▸ **Work instructions**: The lines from the top of the listing through the one containing "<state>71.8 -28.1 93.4" are to be retyped exactly, with no other lines.

▸ **Collected data**:
• • • • •
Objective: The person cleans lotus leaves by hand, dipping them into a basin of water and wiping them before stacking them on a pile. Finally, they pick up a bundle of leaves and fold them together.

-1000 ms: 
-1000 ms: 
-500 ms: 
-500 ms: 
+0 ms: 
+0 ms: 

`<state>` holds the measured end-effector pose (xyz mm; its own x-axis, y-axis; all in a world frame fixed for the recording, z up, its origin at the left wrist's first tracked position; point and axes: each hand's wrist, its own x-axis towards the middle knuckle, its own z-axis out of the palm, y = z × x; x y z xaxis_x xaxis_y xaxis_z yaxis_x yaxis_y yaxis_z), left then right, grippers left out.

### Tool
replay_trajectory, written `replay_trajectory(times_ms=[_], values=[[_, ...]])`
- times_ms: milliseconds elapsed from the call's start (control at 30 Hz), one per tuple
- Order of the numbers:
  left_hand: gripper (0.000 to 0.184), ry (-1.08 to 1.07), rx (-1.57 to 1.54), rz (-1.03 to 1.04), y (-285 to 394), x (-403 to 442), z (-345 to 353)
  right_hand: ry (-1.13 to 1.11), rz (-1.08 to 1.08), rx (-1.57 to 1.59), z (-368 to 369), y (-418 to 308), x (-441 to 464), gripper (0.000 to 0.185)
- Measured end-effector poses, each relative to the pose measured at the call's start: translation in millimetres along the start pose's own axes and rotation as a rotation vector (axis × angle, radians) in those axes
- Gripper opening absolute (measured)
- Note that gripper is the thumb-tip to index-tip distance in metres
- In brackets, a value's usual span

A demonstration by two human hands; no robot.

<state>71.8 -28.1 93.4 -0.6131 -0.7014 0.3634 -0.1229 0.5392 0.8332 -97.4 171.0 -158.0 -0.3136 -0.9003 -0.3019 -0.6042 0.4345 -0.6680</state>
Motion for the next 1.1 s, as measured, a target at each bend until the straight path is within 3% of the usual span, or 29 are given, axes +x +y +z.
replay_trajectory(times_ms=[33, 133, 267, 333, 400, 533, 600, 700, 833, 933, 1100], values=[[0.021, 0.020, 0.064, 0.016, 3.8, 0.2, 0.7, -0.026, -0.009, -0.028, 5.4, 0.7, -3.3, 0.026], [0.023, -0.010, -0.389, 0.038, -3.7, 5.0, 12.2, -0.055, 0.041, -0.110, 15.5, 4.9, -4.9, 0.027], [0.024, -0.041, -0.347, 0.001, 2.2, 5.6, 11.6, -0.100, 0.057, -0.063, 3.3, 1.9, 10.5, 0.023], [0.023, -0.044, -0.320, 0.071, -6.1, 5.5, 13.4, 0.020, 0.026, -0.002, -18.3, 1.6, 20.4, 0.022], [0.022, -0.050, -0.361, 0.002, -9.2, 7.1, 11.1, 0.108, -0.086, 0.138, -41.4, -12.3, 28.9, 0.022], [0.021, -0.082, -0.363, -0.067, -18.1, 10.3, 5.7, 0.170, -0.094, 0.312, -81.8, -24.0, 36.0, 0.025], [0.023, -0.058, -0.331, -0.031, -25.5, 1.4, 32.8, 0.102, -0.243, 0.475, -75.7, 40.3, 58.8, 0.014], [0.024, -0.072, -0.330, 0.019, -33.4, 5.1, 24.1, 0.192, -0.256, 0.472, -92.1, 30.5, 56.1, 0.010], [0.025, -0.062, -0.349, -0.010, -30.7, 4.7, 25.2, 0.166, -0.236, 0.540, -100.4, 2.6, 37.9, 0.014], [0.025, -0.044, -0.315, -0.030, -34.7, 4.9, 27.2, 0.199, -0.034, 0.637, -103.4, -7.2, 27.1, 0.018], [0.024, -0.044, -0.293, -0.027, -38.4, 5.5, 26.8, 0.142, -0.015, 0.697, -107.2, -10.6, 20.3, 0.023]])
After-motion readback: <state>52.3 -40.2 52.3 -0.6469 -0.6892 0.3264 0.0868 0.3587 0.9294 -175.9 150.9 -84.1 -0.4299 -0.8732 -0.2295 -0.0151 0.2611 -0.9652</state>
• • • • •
▸ **Solution for this task**:
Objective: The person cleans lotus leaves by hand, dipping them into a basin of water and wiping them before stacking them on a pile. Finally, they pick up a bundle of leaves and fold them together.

-1000 ms: 
-1000 ms: 
-500 ms: 
-500 ms: 
+0 ms: 
+0 ms: 

`<state>` holds the measured end-effector pose (xyz mm; its own x-axis, y-axis; all in a world frame fixed for the recording, z up, its origin at the left wrist's first tracked position; point and axes: each hand's wrist, its own x-axis towards the middle knuckle, its own z-axis out of the palm, y = z × x; x y z xaxis_x xaxis_y xaxis_z yaxis_x yaxis_y yaxis_z), left then right, grippers left out.

### Tool
replay_trajectory, written `replay_trajectory(times_ms=[_], values=[[_, ...]])`
- times_ms: milliseconds elapsed from the call's start (control at 30 Hz), one per tuple
- Order of the numbers:
  left_hand: gripper (0.000 to 0.184), ry (-1.08 to 1.07), rx (-1.57 to 1.54), rz (-1.03 to 1.04), y (-285 to 394), x (-403 to 442), z (-345 to 353)
  right_hand: ry (-1.13 to 1.11), rz (-1.08 to 1.08), rx (-1.57 to 1.59), z (-368 to 369), y (-418 to 308), x (-441 to 464), gripper (0.000 to 0.185)
- Measured end-effector poses, each relative to the pose measured at the call's start: translation in millimetres along the start pose's own axes and rotation as a rotation vector (axis × angle, radians) in those axes
- Gripper opening absolute (measured)
- Note that gripper is the thumb-tip to index-tip distance in metres
- In brackets, a value's usual span

A demonstration by two human hands; no robot.

<state>71.8 -28.1 93.4 -0.6131 -0.7014 0.3634 -0.1229 0.5392 0.8332 -97.4 171.0 -158.0 -0.3136 -0.9003 -0.3019 -0.6042 0.4345 -0.6680</state>

No more work is required for the exercise.